Collection entries

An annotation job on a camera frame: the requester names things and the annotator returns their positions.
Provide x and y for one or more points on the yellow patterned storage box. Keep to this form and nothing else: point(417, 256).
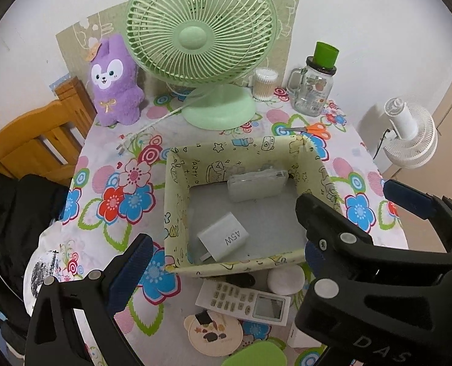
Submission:
point(180, 206)

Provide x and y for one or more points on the glass mug with green lid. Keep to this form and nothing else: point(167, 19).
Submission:
point(311, 91)

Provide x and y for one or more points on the green desk fan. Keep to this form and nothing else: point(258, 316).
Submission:
point(218, 110)

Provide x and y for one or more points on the blue patterned item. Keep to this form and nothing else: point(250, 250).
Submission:
point(60, 82)

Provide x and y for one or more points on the white round puff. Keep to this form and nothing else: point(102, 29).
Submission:
point(285, 280)

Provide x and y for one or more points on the white charger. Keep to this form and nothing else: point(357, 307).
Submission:
point(222, 238)

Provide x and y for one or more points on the round bear coaster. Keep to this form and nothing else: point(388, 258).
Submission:
point(214, 335)

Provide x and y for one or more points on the white remote control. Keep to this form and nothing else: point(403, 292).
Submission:
point(245, 301)

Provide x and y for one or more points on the black clothing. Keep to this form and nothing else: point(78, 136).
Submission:
point(20, 213)

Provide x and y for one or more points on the floral tablecloth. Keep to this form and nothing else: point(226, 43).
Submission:
point(111, 175)

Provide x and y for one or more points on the wooden chair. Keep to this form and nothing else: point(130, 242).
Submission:
point(31, 129)

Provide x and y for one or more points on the white cloth with black print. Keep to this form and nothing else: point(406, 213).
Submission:
point(43, 274)

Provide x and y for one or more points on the small white box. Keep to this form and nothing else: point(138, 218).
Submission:
point(304, 338)

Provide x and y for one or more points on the clear plastic case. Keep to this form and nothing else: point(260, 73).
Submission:
point(256, 186)

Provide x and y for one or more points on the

# About this task
Looking at the data above, give the number of lines that include "with"; add nothing else.

# Response below
2